Blackwater by The Numbers" /> Blackwater by The Numbers" />

Blackwater by The Numbers

Tomorrow morning, the House oversight committee will hear testimony from Erik Prince, the owner of embattled private-security company Blackwater, about his company’s operations in Iraq. Blackwater is in the news right now for the disputed shootings on September 16 in Baghdad that left 11 Iraqis dead. But the committee’s Democratic staff has put together a compendium (pdf) of questionable incidents and practices that Prince will surely be asked about tomorrow. Here’s a sampling:

* Blackwater has been involved in 195 “escalation of force” incidents since 2005, an average of 1.4 shooting incidents per week. From January 2005 to April 2007, Blackwater employees used their weapons 168 times, compared to 102 times for rival DynCorp and 36 for rival Triple Canopy during that same time frame.

According to the majority staff, Blackwater operatives fired the first shot in 80 percent of those cases, though its contract with the State Department only permits the use of “defensive” force.

* A single Blackwater security contractor costs the government $1,222 every day to guard U.S. civilian personnel, or $445,000 per year.

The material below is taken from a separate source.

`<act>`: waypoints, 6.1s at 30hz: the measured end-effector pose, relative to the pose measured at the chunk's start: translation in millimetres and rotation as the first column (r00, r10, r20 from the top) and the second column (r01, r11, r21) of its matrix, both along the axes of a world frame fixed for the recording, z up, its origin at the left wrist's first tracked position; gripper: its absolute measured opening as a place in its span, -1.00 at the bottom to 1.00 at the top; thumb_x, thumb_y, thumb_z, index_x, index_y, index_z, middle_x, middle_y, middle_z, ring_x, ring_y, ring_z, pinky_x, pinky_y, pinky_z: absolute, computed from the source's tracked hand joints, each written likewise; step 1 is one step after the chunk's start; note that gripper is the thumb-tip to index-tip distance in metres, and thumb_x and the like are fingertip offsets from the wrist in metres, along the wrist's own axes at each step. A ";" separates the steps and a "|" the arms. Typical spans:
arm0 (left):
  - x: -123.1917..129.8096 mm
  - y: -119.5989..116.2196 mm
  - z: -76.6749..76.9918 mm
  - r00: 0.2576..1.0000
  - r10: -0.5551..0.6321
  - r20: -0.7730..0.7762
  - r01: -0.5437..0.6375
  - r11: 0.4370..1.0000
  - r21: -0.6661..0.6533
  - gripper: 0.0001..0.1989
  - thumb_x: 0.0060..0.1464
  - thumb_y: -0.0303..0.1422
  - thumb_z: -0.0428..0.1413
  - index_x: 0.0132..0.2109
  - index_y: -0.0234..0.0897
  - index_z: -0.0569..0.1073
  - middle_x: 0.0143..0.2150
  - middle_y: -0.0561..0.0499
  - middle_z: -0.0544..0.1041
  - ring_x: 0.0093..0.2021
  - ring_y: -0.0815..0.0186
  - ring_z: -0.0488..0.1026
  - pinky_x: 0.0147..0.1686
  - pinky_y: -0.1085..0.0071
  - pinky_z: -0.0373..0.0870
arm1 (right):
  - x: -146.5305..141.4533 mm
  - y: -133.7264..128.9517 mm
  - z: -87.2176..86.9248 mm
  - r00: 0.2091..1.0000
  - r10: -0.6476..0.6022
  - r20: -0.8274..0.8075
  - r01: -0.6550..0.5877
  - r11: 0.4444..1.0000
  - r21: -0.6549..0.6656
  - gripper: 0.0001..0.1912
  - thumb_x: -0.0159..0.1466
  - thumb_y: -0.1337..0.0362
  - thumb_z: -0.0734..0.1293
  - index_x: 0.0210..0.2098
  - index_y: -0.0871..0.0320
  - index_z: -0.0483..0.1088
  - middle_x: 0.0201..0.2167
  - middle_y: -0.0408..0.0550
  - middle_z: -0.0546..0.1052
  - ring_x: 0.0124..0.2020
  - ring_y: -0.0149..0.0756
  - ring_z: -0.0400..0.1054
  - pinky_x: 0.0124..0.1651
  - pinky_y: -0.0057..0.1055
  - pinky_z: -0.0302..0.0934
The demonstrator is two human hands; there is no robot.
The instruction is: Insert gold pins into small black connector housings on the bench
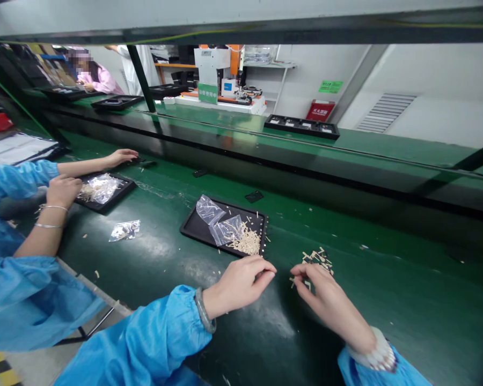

That’s six times the cost of getting a U.S. Army soldier to perform the same function. As P.W. Singer observed last week, private security companies increasingly exist to free up tasks for U.S. troops, ensuring a sort of dependence on contracting occurs for a military coping with the strain of deployments for two wars.

* The State Department’s attitude to Blackwater shootings is most often a directive to compensate the victim’s family, “rather than to insist upon accountability or to investigate Blackwater personnel for potential criminal liability.”

* Blackwater’s initial contract to protect U.S. diplomats in Iraq, in 2003, was a no-bid contract. So was its 2004 successor. On that one, Blackwater stood to earn a maximum of $338 million, but actually received $488 million from State between June 2004 and June 2006. In total, Blackwater has earned upwards of $1 billion in government contracts since 2001.

Nor is that all. A previously unknown incident revealed in a Blackwater incident report, Blackwater guards in Mosul in 2005 fired into a vehicle approaching a convoy guarded by the security company. A civilian bystander was hit in the head by a Blackwater-fired bullet that passed through the car. Blackwater kept the convoy moving along, and it’s not clear if any compensation was offered to the victim’s family. On at least two other occasions, Blackwater guards were found to have covered up improper or dubious uses of force. Among those: after a Blackwater-guarded convoy struck 18 (!) different Iraqi vehicles, one of the contractors in the motorcade said his boss “openly admitted giving clear direction to the primary driver to conduct these acts of random negligence for no apparent reason.”